With a struggle, Abby managed to ask more calmly, “So what do we think he’s up to?”
“There’s only one way I know to find out,” Ellen said. “What the hell, I’m the mayor, I’ll just ask him.”
“No!” Abby panicked at the idea of her sister talking to Mitch, because what if he gave away their awful secret, that they had slept together? She didn’t think he’d actually tell Ellen, but her sister might read undercurrents. “I’ll do it! I’ll ask him.”
“You will? Abby, you don’t have to do this. I can do it.”
“No! I want to. I mean, I don’t want to…but I should do it so I can get it over with. I mean, if he’s going to be in town, then I’m probably going to have to see him eventually, right? So let me do it on purpose, let me plan it and do it my way, so he doesn’t take me by surprise again.”
“Again?”
Abby’s face flushed. “Monday night…seeing him on the street…” Desperately, she looked around for a conversational diversion. “Speaking of streets, what’s with all the traffic? I haven’t seen this many cars downtown since the Founder’s Day parade.”
“It’s that tabloid article.” Ellen smiled down at the dirt.
“You’re kidding. People believe that stuff? They’d actually drive here to see?”
“Believe it? You heard Terianne, didn’t you? She thinks the Virgin sent Mitch to buy her store.” Ellen laughed a little. “You notice how many handicapped stickers there are on those cars?”
“My God, they’re coming here to get cured by the Virgin?”
Ellen looked at a vanload of senior citizens driving past and waved back when one of them waved at her. “I think so.”
“Well, you’re the mayor, can’t you tell them to go home?”
“Go home? And drive all this business away? Abby, they’ll eat at the Wagon Wheel. They’ll buy groceries at Anderson’s. They’ll stay at the motels. They’ll buy gas. This is the best thing that’s happened to Small Plains since barbed wire.”
“But it’s not right.” Frowning, Abby stared back at her sister.
“Why not? If it gives them hope and a little happiness?”
“And then disappoints them and wastes their money-”
“But Abby,” Ellen said, reasonably. “You’ve heard the stories, too.”
“Yeah, but-”
“And you can’t prove they aren’t true.”
“You can’t prove they are true.”
“I don’t have to.”
“Ellen, that’s a terrible attitude!” Abby stood up. She threw her own trowel down onto the pavement and it landed with a clatter that made her sister jump. “This is wrong. It’s wrong to lead desperate people on! It’s wrong to give them hope when there isn’t any hope. It’s criminal. It’s…wrong.” Tears came to her eyes, and her voice began to shake. “People get lonely and they get desperate and they’ll cling to anything that gives them hope, and they just want to feel better, they just want to make all the misery go away, and it’s just not right to take advantage of them when they’re feeling that way, it’s just not right, Ellen!”
As her sister stared up at her, Abby’s voice broke on a sob.
Without another word, she turned on her heel and ran away, before Ellen could figure out that she wasn’t really talking about sick people and the Virgin, she was crying about herself and Mitch.
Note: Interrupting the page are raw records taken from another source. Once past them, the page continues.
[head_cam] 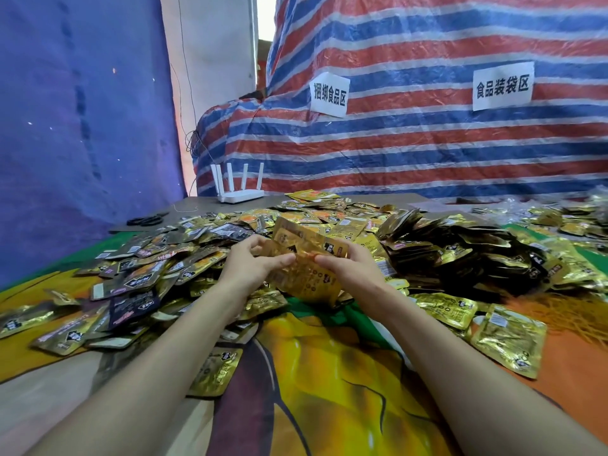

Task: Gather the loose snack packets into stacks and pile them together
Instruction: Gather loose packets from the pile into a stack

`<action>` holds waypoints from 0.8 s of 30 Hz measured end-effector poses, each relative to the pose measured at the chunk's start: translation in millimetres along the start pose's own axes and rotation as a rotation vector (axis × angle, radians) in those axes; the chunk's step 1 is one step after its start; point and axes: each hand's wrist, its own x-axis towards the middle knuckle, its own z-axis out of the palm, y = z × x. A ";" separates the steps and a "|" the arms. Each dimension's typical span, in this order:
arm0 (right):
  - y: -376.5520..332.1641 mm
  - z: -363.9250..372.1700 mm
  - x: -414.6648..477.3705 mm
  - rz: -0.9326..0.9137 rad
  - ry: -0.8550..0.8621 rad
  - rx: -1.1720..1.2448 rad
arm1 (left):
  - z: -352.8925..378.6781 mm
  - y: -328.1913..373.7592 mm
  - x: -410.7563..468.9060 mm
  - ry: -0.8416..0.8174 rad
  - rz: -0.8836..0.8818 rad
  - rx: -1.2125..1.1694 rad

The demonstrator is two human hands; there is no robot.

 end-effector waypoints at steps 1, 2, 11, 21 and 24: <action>-0.4 -1.1 0.5 0.031 0.005 0.080 | 2.3 2.8 -0.7 -0.006 0.010 -0.062; -0.8 -2.2 1.5 0.063 -0.001 0.173 | 4.6 4.5 -1.4 -0.012 0.019 -0.140; -3.0 -5.4 -1.5 -0.176 -0.151 0.064 | 1.2 6.9 -5.4 0.075 0.128 -0.496; 3.2 27.4 -11.6 -0.144 -0.150 0.155 | 0.9 8.6 -17.4 -0.204 0.016 -0.756; 4.0 33.0 -18.6 -0.186 -0.302 -0.023 | -1.2 9.0 -17.1 -0.269 -0.023 -0.761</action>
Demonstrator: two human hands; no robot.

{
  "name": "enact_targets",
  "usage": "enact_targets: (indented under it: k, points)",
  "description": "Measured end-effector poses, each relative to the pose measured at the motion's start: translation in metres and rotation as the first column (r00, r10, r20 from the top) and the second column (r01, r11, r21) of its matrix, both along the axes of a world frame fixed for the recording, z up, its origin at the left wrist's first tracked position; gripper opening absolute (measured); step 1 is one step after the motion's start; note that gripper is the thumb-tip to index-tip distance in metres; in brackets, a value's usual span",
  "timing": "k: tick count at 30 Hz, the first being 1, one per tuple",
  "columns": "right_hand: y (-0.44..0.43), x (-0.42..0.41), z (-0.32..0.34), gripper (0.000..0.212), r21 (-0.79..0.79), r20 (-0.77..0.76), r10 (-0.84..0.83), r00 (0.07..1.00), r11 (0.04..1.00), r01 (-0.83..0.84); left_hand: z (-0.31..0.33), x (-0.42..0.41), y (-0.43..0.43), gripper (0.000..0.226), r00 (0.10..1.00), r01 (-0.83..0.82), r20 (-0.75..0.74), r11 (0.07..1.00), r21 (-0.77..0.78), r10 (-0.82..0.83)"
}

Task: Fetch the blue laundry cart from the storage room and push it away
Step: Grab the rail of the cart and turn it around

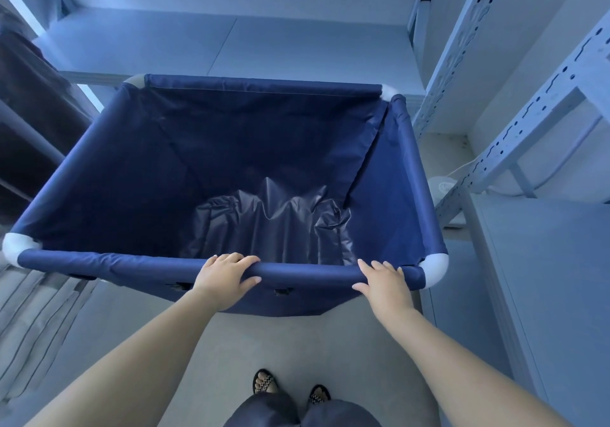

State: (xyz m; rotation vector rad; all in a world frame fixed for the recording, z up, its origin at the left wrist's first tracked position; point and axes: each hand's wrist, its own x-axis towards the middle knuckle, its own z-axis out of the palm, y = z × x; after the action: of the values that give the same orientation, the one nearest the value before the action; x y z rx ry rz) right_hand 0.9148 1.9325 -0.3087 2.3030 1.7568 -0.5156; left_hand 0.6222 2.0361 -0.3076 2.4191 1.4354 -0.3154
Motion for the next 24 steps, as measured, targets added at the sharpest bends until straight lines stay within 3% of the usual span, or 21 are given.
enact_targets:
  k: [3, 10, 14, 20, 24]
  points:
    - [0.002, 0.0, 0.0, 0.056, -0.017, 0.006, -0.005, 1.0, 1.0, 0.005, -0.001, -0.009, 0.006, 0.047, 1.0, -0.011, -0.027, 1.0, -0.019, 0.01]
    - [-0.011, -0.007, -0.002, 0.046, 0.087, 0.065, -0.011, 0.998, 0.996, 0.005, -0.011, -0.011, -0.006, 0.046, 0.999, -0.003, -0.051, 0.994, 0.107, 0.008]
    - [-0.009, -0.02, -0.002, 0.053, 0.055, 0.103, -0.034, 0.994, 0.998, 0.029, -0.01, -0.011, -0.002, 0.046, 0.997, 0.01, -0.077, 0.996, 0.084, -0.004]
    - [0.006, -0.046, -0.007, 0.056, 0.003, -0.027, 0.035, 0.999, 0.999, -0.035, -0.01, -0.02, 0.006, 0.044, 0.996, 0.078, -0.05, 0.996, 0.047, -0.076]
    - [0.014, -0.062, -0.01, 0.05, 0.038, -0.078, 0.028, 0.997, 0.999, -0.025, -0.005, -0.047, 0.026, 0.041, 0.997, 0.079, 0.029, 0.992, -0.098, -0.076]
Down the sidewalk she raced, through the pedestrians, who turned to look after her, wondering what in the world would make such a pretty young woman so unhappy on such a lovely day.
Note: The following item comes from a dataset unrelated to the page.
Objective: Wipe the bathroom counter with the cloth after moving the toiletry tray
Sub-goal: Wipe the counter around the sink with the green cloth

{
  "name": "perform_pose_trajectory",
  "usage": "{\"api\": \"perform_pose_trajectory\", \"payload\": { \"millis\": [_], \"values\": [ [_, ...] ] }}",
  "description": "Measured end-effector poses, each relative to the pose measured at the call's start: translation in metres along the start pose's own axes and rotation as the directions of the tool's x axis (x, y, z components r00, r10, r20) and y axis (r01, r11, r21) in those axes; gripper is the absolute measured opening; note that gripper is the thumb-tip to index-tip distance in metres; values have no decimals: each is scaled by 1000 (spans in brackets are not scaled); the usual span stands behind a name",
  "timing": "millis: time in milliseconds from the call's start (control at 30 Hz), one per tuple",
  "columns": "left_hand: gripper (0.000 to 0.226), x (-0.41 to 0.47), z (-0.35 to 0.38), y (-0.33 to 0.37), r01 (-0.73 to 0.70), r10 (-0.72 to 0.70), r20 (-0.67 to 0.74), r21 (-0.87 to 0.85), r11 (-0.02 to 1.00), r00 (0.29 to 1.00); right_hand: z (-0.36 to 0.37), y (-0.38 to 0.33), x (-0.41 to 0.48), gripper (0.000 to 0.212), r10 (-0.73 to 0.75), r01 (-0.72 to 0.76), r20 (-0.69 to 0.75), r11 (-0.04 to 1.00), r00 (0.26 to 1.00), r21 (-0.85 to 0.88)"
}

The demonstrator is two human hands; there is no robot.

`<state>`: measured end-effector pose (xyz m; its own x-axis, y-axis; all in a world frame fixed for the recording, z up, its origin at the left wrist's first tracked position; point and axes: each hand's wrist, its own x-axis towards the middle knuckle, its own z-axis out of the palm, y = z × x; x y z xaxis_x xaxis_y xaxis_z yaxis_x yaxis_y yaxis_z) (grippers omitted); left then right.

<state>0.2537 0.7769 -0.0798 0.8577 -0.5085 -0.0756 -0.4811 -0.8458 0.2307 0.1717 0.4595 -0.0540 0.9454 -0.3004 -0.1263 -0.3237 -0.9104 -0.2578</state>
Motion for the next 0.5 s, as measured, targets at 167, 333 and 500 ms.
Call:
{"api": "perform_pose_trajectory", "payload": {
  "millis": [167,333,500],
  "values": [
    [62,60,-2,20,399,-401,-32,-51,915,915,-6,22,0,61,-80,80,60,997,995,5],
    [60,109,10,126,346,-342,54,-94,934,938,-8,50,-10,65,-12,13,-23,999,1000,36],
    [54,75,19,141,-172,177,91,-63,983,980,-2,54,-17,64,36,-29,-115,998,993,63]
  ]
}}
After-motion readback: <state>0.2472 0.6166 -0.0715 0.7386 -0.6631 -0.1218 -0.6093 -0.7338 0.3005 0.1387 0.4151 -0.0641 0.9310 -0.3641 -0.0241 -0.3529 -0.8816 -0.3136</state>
As luck would have it, when Abby had run almost three full blocks, she spied a new black foreign-looking automobile signaling for a left turn that would take it right in front of her when she crossed the next street.
Seeing who was behind the wheel, Abby ran faster.
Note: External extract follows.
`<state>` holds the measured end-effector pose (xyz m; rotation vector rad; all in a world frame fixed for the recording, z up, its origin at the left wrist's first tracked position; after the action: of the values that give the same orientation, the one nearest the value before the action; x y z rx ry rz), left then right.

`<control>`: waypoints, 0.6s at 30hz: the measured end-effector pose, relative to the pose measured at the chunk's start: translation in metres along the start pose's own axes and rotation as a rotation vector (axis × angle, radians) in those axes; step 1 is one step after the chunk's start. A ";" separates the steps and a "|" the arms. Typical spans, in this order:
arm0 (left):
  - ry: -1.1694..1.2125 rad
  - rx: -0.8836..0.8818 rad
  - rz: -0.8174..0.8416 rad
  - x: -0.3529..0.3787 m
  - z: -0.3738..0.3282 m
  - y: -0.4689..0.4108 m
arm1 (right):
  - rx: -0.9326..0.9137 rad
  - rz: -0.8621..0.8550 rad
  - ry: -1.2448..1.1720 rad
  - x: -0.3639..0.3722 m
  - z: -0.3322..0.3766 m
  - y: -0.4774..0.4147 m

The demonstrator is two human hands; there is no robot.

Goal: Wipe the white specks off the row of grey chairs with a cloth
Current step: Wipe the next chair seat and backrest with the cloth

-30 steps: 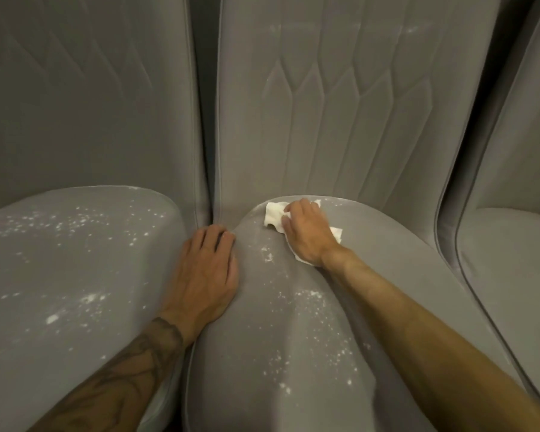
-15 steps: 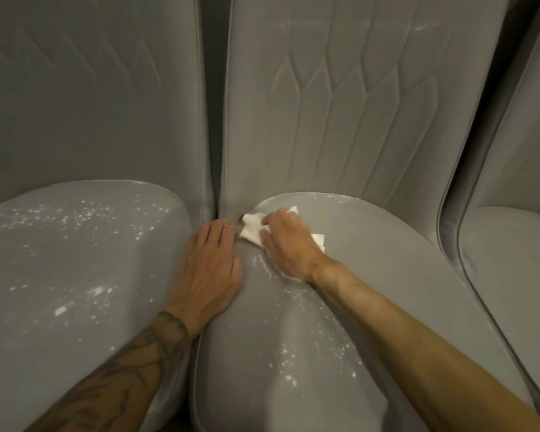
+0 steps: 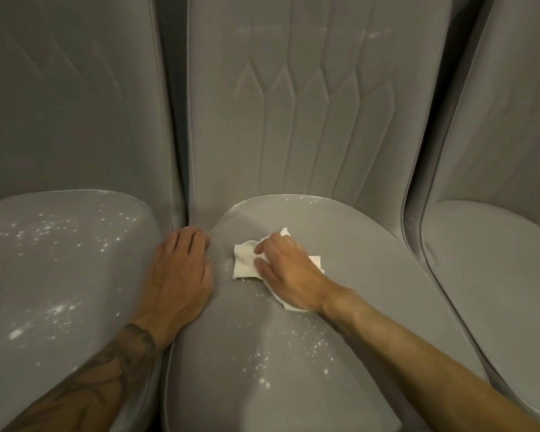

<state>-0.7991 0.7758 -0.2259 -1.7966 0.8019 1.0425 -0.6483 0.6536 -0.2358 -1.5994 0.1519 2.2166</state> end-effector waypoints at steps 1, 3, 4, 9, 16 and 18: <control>-0.002 0.002 -0.001 0.000 0.000 0.000 | 0.000 0.008 0.018 -0.007 -0.010 0.002; -0.003 0.005 -0.004 -0.001 -0.002 0.000 | 0.113 -0.036 0.073 -0.027 -0.048 0.000; -0.001 0.003 -0.007 -0.001 -0.003 0.000 | 0.208 -0.067 0.099 -0.038 -0.071 0.000; -0.006 0.006 -0.006 -0.003 -0.006 -0.002 | 0.407 -0.175 0.147 -0.043 -0.095 0.022; -0.019 0.012 0.018 -0.002 -0.005 -0.001 | 0.342 -0.104 0.160 -0.063 -0.108 0.050; -0.023 0.020 0.019 -0.003 -0.007 -0.002 | 0.503 -0.192 0.200 -0.075 -0.125 0.058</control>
<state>-0.7966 0.7707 -0.2212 -1.7602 0.8140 1.0620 -0.5400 0.5424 -0.2167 -1.4708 0.5415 1.6966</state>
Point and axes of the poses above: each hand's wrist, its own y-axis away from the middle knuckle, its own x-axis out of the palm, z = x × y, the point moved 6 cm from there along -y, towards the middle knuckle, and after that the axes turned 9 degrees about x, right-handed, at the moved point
The driver, not seeing her, began his turn onto Main Street.
His brakes squealed when she stepped out in front of his car.
Mitch stopped midway in his turn and stared at Abby as she ran up to his window.
He didn’t get to say a word before she started screaming at him.
“What do you think you’re doing, Mitch? Why did you buy Terianne’s store? Why did you buy Joe Mason’s building? What are you doing, buying up properties? What do you want? Why did you come back?” Tears rolled down Abby’s furious face. “And why don’t you just leave again? Just go away and don’t ever come back, just like you meant to do seventeen years ago. Why are you coming back and shaking everything up again? I want you to leave! This is my town! I want you to go away and never come back! Nobody wants you here! I don’t want you! You don’t belong here anymore!”